- PROBLEM STATEMENT
Exactly and only the lines from the one containing "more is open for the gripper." through the close of the entries below are to be set down.

- Dataset records
────────
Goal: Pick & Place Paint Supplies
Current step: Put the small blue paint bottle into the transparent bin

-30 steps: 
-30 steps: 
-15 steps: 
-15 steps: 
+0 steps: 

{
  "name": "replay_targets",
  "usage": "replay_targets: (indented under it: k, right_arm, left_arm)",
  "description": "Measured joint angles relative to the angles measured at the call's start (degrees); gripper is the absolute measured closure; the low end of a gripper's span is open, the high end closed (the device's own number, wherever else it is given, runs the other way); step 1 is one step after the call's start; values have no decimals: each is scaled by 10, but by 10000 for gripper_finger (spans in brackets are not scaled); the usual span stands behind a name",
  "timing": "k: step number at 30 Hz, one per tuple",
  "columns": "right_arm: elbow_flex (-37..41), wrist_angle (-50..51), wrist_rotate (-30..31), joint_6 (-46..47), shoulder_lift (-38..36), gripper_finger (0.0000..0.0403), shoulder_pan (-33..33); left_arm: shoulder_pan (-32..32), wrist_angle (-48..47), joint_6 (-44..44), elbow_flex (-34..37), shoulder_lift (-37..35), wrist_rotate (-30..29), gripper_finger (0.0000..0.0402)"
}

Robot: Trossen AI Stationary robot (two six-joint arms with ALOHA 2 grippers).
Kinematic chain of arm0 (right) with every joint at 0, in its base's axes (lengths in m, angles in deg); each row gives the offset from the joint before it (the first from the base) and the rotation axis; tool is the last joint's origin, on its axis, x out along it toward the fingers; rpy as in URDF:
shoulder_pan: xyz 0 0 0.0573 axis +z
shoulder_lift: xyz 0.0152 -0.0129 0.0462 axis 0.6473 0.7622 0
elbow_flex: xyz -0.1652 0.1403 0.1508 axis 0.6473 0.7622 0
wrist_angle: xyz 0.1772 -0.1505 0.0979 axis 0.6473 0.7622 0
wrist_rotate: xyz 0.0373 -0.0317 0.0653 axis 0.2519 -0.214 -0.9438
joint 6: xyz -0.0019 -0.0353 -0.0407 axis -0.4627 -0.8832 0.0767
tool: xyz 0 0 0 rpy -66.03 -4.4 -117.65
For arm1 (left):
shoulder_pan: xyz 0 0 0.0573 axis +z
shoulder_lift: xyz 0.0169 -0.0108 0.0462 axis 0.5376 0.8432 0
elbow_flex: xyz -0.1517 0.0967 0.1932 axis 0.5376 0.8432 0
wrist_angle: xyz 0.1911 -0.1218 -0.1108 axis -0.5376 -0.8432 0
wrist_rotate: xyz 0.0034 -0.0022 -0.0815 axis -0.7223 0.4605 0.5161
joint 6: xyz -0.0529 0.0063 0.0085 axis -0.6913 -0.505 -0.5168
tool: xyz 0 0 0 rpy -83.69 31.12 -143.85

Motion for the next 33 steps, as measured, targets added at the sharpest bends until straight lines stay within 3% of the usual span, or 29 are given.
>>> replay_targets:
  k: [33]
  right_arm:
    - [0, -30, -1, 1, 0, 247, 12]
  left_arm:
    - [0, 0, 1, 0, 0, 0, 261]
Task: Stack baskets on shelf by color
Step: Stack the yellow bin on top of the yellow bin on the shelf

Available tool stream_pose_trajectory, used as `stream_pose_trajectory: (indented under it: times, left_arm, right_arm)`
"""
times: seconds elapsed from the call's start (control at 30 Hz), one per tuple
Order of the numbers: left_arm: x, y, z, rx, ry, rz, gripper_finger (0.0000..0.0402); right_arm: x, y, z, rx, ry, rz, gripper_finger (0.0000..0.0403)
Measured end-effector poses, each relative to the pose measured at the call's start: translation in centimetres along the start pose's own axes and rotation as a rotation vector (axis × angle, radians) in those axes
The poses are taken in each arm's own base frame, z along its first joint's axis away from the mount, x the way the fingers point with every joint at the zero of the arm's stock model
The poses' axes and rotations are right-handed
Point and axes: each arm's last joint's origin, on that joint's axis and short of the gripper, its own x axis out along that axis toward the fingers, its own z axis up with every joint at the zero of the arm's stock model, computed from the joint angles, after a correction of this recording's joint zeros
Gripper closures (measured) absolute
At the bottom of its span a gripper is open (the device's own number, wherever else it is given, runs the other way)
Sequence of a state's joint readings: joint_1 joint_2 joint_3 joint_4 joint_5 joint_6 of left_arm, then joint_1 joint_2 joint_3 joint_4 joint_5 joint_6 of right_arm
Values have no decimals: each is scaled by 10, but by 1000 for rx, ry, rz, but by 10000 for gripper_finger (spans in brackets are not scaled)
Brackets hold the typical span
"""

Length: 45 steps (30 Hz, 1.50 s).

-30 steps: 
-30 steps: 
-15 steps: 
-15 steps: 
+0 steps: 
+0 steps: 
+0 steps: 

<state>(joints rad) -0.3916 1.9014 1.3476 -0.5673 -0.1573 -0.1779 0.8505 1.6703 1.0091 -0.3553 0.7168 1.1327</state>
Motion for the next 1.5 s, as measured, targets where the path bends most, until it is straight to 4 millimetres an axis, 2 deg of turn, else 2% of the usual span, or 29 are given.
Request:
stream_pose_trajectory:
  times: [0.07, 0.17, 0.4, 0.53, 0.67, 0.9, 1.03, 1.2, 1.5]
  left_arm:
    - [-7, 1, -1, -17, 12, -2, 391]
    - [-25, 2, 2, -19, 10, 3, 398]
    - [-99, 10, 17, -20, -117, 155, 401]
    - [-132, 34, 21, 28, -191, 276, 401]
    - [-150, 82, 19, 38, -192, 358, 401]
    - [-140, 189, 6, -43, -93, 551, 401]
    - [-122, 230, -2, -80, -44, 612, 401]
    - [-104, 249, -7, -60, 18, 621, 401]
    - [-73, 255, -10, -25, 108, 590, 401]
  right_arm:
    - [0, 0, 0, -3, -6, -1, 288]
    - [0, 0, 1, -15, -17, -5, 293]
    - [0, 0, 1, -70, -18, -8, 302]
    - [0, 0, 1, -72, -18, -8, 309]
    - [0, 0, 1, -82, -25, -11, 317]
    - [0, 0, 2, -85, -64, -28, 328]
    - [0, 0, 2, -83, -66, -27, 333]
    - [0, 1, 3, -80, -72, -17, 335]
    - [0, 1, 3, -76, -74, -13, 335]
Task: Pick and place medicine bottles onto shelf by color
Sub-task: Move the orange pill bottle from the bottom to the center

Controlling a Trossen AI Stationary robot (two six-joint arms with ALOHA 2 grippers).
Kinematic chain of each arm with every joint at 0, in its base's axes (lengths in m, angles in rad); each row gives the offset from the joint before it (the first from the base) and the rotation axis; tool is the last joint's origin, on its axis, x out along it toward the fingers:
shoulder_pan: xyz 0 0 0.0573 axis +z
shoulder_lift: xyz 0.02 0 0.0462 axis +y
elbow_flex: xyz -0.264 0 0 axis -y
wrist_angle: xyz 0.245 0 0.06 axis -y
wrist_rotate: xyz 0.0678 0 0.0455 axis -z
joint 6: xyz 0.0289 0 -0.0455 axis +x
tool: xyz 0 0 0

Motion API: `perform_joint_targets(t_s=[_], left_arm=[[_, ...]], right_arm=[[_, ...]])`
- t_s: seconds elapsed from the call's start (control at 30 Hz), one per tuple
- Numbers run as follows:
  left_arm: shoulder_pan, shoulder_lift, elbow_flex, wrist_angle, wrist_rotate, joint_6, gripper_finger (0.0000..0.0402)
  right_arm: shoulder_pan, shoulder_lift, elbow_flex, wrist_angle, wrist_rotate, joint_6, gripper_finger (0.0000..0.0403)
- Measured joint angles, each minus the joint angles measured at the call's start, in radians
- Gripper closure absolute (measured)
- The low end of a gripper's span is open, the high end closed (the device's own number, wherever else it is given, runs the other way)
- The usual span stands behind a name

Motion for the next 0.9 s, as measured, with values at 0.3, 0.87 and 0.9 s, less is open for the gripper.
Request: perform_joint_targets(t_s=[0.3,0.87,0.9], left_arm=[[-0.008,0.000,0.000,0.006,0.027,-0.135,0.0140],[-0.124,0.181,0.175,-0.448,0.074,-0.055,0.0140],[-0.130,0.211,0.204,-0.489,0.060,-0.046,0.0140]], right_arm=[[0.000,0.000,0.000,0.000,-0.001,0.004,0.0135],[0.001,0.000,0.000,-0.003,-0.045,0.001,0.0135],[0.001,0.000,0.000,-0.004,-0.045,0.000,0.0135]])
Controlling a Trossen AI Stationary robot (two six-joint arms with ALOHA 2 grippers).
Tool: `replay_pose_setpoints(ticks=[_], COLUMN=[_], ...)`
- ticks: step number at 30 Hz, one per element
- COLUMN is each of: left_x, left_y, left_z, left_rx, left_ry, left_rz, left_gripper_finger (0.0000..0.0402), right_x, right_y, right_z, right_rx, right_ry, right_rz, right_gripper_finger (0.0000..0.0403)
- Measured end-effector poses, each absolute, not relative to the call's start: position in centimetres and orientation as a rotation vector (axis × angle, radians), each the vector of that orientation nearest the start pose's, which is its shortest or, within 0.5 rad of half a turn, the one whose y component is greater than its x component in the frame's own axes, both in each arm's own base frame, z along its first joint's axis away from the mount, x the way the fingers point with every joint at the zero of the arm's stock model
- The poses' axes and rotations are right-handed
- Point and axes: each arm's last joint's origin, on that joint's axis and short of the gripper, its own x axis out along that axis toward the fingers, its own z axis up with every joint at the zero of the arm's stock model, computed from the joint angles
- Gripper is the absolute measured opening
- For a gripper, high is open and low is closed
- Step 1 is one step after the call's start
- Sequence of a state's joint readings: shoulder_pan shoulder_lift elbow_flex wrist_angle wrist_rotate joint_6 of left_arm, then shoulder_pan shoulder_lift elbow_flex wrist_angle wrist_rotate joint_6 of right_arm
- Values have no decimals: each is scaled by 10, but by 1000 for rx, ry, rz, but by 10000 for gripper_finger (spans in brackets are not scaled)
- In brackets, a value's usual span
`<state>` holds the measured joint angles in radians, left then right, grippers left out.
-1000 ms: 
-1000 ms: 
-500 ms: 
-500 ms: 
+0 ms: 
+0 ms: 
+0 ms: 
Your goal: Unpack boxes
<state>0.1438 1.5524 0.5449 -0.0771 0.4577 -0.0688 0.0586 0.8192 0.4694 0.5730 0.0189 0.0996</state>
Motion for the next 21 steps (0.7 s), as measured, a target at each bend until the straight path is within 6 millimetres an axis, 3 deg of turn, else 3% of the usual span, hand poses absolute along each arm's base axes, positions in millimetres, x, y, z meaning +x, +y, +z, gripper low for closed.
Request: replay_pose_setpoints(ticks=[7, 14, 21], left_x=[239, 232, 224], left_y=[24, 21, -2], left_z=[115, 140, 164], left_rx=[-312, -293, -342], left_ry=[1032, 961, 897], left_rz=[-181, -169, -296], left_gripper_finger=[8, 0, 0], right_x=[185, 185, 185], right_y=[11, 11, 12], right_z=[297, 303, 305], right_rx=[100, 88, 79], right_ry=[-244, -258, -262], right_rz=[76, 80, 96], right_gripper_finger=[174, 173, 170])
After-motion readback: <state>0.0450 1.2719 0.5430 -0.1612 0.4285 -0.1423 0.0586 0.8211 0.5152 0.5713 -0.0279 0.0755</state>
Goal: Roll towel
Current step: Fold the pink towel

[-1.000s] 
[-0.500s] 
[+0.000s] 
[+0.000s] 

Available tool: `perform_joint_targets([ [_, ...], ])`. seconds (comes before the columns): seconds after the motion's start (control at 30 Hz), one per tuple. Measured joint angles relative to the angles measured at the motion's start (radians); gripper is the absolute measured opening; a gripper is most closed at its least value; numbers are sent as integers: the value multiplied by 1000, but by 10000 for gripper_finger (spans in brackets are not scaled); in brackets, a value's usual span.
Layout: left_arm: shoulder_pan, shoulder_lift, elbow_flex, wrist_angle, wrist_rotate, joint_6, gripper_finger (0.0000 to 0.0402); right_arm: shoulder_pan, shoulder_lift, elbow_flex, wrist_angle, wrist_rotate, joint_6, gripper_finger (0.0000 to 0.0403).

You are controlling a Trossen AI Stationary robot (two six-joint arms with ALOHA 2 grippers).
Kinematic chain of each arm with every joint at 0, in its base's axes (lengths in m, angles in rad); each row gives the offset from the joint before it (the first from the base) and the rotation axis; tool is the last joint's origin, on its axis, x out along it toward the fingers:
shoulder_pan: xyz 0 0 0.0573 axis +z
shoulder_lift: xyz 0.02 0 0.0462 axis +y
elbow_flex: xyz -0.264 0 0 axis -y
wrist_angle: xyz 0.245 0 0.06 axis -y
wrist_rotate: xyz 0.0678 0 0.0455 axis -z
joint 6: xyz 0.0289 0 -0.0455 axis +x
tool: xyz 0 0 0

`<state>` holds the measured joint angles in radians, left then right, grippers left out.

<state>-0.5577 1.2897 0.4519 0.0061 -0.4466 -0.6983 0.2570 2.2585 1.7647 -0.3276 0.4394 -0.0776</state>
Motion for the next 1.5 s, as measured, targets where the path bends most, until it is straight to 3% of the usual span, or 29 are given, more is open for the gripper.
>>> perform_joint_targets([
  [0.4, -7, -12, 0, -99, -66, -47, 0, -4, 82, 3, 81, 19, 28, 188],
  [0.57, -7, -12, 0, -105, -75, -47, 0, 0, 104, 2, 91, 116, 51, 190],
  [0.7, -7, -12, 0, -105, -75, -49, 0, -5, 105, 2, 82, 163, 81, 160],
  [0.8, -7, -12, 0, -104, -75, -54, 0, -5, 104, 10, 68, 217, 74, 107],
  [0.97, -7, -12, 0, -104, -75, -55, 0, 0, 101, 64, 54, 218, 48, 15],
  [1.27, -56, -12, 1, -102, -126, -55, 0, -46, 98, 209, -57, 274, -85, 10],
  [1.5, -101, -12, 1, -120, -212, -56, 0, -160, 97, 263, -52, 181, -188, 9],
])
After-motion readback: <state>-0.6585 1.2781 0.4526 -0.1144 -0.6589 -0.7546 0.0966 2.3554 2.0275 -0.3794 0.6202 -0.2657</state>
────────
- RESPONSE BELOW
Motion for the next 1.5 s, as measured, targets where the path bends most, until it is straight to 3% of the usual span, or 29 are given, more is open for the gripper.
>>> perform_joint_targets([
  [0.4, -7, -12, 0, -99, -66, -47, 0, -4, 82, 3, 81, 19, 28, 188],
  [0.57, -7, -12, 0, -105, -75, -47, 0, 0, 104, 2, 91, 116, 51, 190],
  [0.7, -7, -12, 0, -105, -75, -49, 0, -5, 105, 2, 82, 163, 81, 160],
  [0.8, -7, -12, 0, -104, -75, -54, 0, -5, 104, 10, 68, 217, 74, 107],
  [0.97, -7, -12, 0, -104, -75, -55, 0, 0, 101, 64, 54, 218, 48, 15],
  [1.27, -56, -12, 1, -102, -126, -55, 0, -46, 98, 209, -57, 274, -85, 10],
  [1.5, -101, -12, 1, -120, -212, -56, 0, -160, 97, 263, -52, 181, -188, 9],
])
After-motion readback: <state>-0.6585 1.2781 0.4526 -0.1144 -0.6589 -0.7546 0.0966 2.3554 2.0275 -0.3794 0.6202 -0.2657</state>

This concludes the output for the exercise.